By analyzing existing cross correlation between European Metals Holdings and Baillie Gifford European, you can compare the effects of market volatilities on European Metals and Baillie Gifford and check how they will diversify away market risk if combined in the same portfolio for a given time horizon. You can also utilize pair trading strategies of matching a long position in European Metals with a short position of Baillie Gifford. Check out your portfolio center. Please also check ongoing floating volatility patterns of European Metals and Baillie Gifford.
Diversification Opportunities for European Metals and Baillie Gifford
0.18 | Correlation Coefficient |
Average diversification
The 3 months correlation between European and Baillie is 0.18. Overlapping area represents the amount of risk that can be diversified away by holding European Metals Holdings and Baillie Gifford European in the same portfolio, assuming nothing else is changed. The correlation between historical prices or returns on Baillie Gifford European and European Metals is a relative statistical measure of the degree to which these equity instruments tend to move together. The correlation coefficient measures the extent to which returns on European Metals Holdings are associated (or correlated) with Baillie Gifford. Values of the correlation coefficient range from -1 to +1, where. The correlation of zero (0) is possible when the price movement of Baillie Gifford European has no effect on the direction of European Metals i.e., European Metals and Baillie Gifford go up and down completely randomly.
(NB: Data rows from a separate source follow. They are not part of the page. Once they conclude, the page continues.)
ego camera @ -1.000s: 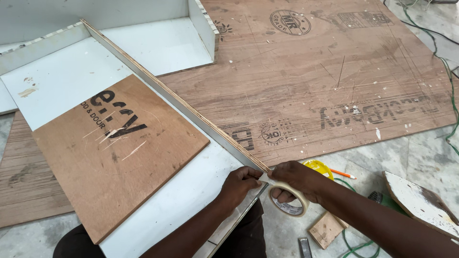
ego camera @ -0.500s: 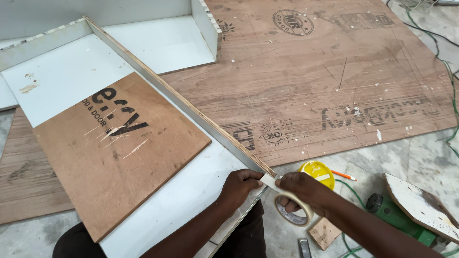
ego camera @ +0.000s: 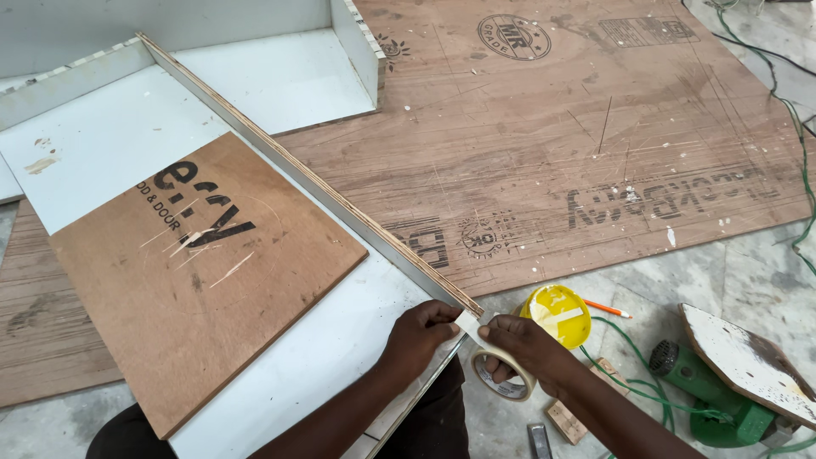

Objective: The person sits on the floor and applies adhesive tape to the edges of a white wooden box frame. They carefully align the tape along the seams and press it down to secure the joints.

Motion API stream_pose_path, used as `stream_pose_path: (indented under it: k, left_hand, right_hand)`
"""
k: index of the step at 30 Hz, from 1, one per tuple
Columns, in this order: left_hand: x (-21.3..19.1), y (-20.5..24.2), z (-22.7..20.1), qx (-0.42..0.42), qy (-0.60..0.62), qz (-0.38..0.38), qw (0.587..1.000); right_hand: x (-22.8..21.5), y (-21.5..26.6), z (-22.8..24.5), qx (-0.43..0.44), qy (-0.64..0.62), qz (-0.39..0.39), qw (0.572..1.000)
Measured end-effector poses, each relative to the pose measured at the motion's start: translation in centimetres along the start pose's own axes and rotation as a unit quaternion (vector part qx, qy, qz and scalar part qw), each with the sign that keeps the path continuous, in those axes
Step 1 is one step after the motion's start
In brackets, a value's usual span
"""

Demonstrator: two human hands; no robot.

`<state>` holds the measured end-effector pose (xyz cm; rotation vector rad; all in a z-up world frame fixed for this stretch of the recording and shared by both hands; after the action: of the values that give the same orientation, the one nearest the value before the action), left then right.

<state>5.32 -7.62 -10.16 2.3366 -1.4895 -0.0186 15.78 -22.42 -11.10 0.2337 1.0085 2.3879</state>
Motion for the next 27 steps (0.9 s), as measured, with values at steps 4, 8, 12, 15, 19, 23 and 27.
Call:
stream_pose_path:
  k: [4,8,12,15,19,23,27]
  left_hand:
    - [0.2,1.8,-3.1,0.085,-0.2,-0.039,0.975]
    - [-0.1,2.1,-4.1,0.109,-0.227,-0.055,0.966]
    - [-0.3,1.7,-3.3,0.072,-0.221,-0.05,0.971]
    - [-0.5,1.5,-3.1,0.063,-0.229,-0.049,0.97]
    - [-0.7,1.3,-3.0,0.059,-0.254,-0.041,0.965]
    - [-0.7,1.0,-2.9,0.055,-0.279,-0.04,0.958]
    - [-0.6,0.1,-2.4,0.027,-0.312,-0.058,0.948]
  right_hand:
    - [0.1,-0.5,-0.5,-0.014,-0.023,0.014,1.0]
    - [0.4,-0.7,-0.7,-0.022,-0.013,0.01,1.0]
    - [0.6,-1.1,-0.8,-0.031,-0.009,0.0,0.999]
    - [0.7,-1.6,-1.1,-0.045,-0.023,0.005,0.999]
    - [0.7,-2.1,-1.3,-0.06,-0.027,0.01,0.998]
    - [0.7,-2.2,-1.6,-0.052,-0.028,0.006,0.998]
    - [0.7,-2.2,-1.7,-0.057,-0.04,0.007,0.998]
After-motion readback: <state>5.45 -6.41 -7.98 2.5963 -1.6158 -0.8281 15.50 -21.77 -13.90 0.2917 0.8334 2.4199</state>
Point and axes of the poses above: each hand's wrist, its own y-axis away from the middle knuckle, its own x-axis out of the palm, z = x × y, the point moved 9 cm from there along -y, towards the middle knuckle, and after that the axes turned 1 degree about -y, right-handed, at the moved point
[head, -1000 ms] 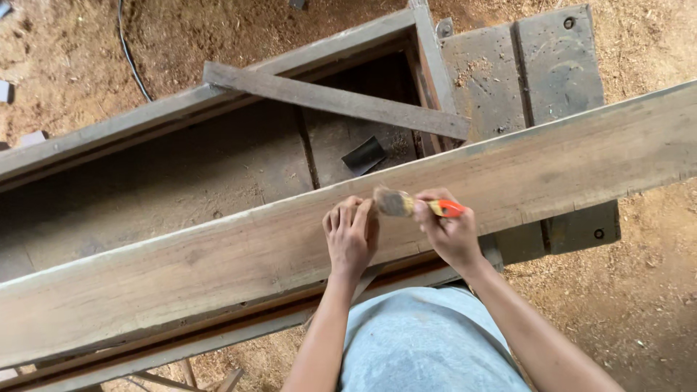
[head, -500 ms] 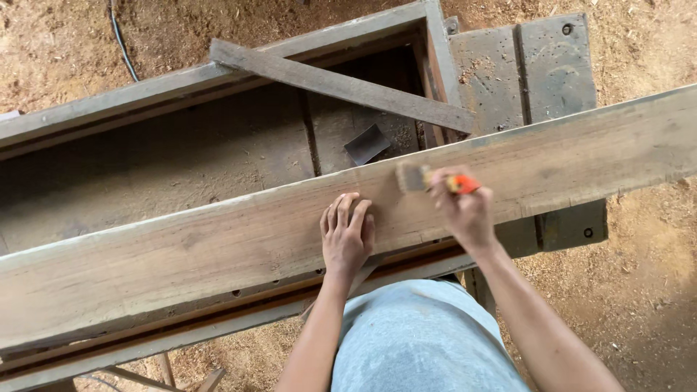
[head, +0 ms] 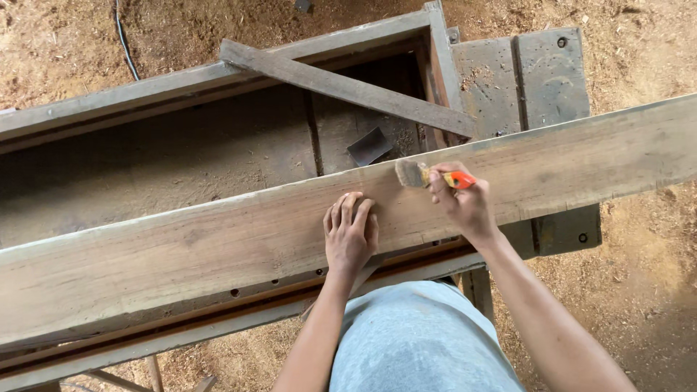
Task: The person sands a long wooden plank with a small piece of sandpaper and then applies a liquid with a brush to the surface.
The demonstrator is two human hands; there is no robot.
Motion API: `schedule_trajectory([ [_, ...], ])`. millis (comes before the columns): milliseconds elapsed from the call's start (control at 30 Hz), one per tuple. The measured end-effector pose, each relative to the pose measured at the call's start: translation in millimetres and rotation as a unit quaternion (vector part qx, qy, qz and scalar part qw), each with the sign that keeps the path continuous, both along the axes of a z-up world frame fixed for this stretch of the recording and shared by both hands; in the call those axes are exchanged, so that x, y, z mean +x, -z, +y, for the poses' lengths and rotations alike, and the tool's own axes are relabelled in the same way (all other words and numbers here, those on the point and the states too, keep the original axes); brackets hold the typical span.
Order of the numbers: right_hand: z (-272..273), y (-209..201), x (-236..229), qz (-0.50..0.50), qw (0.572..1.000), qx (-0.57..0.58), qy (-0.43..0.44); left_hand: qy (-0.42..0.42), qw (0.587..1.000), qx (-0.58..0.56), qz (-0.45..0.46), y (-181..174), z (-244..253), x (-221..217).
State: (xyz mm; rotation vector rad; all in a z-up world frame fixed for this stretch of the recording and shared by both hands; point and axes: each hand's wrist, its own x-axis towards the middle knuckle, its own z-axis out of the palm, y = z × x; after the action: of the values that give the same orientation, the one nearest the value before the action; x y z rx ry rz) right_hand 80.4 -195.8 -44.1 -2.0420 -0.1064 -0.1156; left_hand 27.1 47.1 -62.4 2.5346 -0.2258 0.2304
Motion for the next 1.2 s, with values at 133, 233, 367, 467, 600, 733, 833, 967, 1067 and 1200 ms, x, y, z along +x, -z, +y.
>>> schedule_trajectory([
  [133, 5, -2, -2, 0.025, 0.986, -0.145, 0.073, 0.011, 1.0, 0.004, 0.02, 5, 1, 0],
  [233, 6, -7, -3, -0.048, 0.994, -0.017, -0.101, 0.018, 0.999, 0.007, 0.031, 7, -2, 5],
  [367, 1, -11, -12, 0.035, 0.999, -0.041, 0.009, 0.011, 0.999, 0.003, 0.032, 7, -2, 7],
  [467, -4, -9, -12, 0.023, 0.999, -0.043, -0.015, 0.007, 0.999, 0.013, 0.031, 6, 0, 10],
  [600, -19, -11, -19, 0.024, 0.998, -0.052, -0.013, -0.004, 1.0, 0.002, 0.027, 6, -4, 10],
  [733, -17, -11, -21, 0.002, 0.999, -0.027, -0.022, -0.007, 1.0, -0.007, 0.028, 6, -4, 7],
  [833, -14, -13, -24, 0.017, 0.994, -0.09, -0.062, -0.008, 1.0, -0.011, 0.021, 6, -7, 7],
  [967, -8, -15, -20, -0.009, 0.997, -0.072, -0.009, -0.014, 0.999, -0.009, 0.027, 7, -5, 7],
  [1067, -9, -18, -21, -0.047, 0.995, -0.046, -0.074, -0.015, 1.0, -0.008, 0.023, 9, -6, 8],
  [1200, -4, -21, -26, 0.012, 0.995, -0.094, -0.006, -0.003, 1.0, 0.004, 0.024, 7, -6, 8],
])
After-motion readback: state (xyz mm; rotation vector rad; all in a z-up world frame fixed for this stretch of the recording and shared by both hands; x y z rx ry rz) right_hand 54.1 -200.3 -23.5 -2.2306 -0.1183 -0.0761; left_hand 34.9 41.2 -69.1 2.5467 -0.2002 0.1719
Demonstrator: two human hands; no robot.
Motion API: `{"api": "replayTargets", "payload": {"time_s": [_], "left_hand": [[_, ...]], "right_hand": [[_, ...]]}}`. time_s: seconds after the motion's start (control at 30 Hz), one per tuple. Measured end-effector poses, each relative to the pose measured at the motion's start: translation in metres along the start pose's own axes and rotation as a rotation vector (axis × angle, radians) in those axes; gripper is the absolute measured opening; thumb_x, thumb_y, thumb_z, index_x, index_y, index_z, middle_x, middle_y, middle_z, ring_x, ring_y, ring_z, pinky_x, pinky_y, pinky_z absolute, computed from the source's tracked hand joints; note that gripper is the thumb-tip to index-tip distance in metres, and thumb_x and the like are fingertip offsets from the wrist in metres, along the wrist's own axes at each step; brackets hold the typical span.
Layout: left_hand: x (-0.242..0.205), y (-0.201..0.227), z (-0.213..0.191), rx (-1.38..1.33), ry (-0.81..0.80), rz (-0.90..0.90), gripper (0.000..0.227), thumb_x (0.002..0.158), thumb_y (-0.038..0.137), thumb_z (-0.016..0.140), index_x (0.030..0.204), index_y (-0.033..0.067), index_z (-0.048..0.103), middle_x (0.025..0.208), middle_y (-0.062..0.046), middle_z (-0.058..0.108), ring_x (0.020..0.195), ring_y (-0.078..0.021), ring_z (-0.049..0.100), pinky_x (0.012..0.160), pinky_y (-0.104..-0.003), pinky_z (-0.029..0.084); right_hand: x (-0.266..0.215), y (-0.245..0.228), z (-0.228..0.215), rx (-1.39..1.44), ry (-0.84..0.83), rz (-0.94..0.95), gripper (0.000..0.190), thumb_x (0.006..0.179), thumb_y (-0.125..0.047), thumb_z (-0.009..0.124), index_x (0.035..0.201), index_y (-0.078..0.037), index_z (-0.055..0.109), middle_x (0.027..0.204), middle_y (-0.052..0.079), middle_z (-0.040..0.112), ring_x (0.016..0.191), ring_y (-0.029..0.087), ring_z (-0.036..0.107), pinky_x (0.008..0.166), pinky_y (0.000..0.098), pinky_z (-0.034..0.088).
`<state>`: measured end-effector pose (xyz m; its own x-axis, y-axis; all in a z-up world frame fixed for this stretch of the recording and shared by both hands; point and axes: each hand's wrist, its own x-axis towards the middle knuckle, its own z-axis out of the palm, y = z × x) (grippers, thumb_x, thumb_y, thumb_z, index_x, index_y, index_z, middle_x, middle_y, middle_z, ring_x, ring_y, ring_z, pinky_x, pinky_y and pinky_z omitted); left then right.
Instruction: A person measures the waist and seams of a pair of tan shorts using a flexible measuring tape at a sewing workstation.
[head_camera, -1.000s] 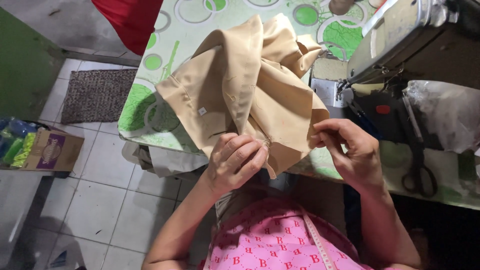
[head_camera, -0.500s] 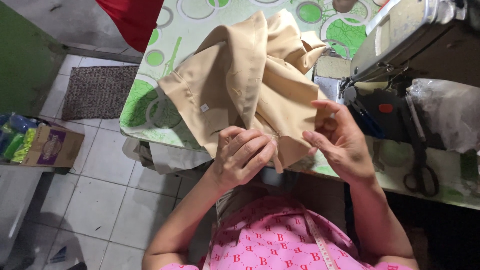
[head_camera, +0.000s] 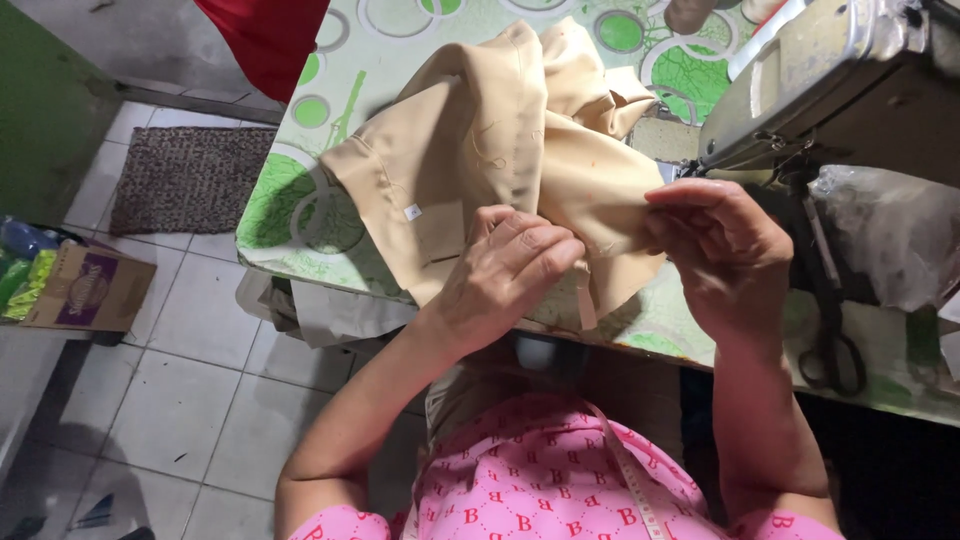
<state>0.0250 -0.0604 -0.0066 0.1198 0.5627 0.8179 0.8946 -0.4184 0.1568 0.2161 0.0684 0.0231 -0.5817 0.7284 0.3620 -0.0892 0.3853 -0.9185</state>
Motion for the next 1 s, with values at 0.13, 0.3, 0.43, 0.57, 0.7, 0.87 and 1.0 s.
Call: {"api": "replayTargets", "payload": {"time_s": [0.13,0.3,0.43,0.57,0.7,0.87,1.0], "left_hand": [[0.008,0.002,-0.003,0.119,0.051,0.008,0.007,0.105,0.008,0.065,0.101,0.0089,0.071,0.107,-0.003,0.070,0.105,-0.0232,0.066,0.096,-0.039,0.033],[0.010,0.003,-0.005,0.101,0.054,0.045,0.011,0.105,0.008,0.062,0.097,0.0096,0.070,0.103,-0.003,0.071,0.104,-0.0233,0.067,0.097,-0.039,0.036],[0.003,0.001,0.001,0.073,0.168,0.066,0.014,0.104,0.014,0.062,0.094,0.0077,0.070,0.090,-0.006,0.063,0.093,-0.0248,0.066,0.091,-0.040,0.048],[0.007,0.004,-0.010,0.089,0.138,0.104,0.013,0.102,0.011,0.065,0.092,0.0058,0.071,0.088,-0.008,0.063,0.095,-0.0271,0.069,0.093,-0.041,0.051],[-0.001,0.001,-0.010,0.063,0.054,0.122,0.017,0.103,0.012,0.063,0.088,0.0054,0.070,0.080,-0.007,0.059,0.085,-0.0258,0.068,0.086,-0.040,0.055],[0.010,0.003,-0.027,-0.100,-0.080,0.037,0.033,0.102,0.036,0.061,0.093,0.0048,0.066,0.080,-0.007,0.058,0.081,-0.0273,0.066,0.080,-0.040,0.056],[0.032,-0.023,-0.027,-0.209,-0.161,-0.042,0.024,0.092,0.019,0.073,0.102,-0.0014,0.065,0.083,-0.017,0.061,0.078,-0.0387,0.066,0.070,-0.049,0.055]], "right_hand": [[0.001,0.001,-0.001,0.019,0.007,0.009,0.019,0.101,0.009,0.068,0.118,0.004,0.063,0.109,0.013,0.069,0.097,0.012,0.068,0.088,0.0204,0.059],[-0.009,0.010,-0.006,-0.050,0.039,0.023,0.020,0.099,0.009,0.071,0.117,0.002,0.065,0.103,0.010,0.070,0.090,0.010,0.067,0.081,0.0183,0.055],[-0.026,0.029,-0.002,-0.042,0.047,0.082,0.030,0.090,0.013,0.073,0.118,0.002,0.071,0.087,0.011,0.067,0.070,0.012,0.062,0.072,0.0292,0.061],[-0.032,0.019,0.008,-0.041,0.017,0.048,0.030,0.089,0.012,0.074,0.117,0.003,0.072,0.090,0.008,0.062,0.072,0.008,0.060,0.072,0.0290,0.062],[-0.035,0.012,0.010,-0.155,-0.077,-0.073,0.036,0.088,0.005,0.075,0.124,0.001,0.072,0.104,0.013,0.062,0.070,0.010,0.057,0.068,0.0305,0.057],[-0.037,0.007,0.009,-0.288,-0.153,-0.201,0.046,0.086,0.012,0.068,0.130,0.001,0.068,0.131,0.025,0.062,0.062,0.020,0.061,0.062,0.0359,0.057],[-0.039,-0.002,0.019,-0.350,-0.203,-0.219,0.056,0.078,0.014,0.067,0.131,-0.004,0.070,0.120,0.022,0.071,0.098,0.031,0.074,0.072,0.0404,0.059]]}}
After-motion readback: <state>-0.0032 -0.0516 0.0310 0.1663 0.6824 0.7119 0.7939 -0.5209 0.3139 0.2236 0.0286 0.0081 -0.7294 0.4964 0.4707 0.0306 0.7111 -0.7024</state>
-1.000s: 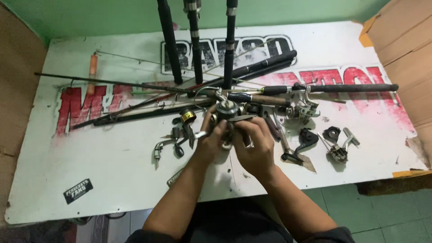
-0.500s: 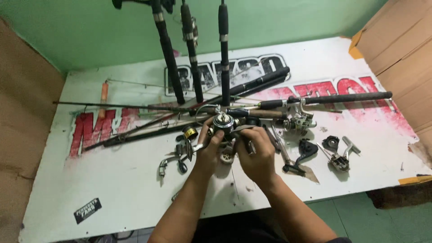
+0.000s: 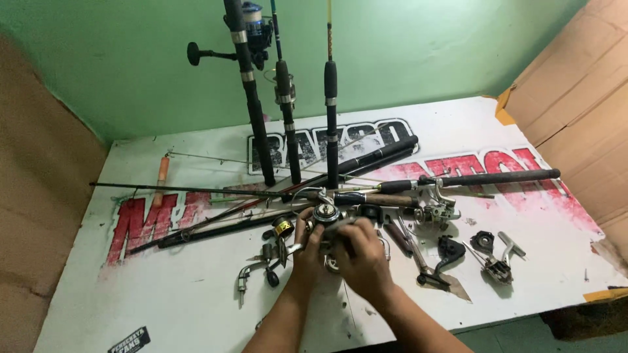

Pair Corralation between European Metals and Baillie Gifford
Assuming the 90 days trading horizon European Metals Holdings is expected to under-perform the Baillie Gifford. In addition to that, European Metals is 4.0 times more volatile than Baillie Gifford European. It trades about -0.23 of its total potential returns per unit of risk. Baillie Gifford European is currently generating about 0.22 per unit of volatility. If you would invest 8,360 in Baillie Gifford European on September 20, 2024 and sell it today you would earn a total of 260.00 from holding Baillie Gifford European or generate 3.11% return on investment over 90 days.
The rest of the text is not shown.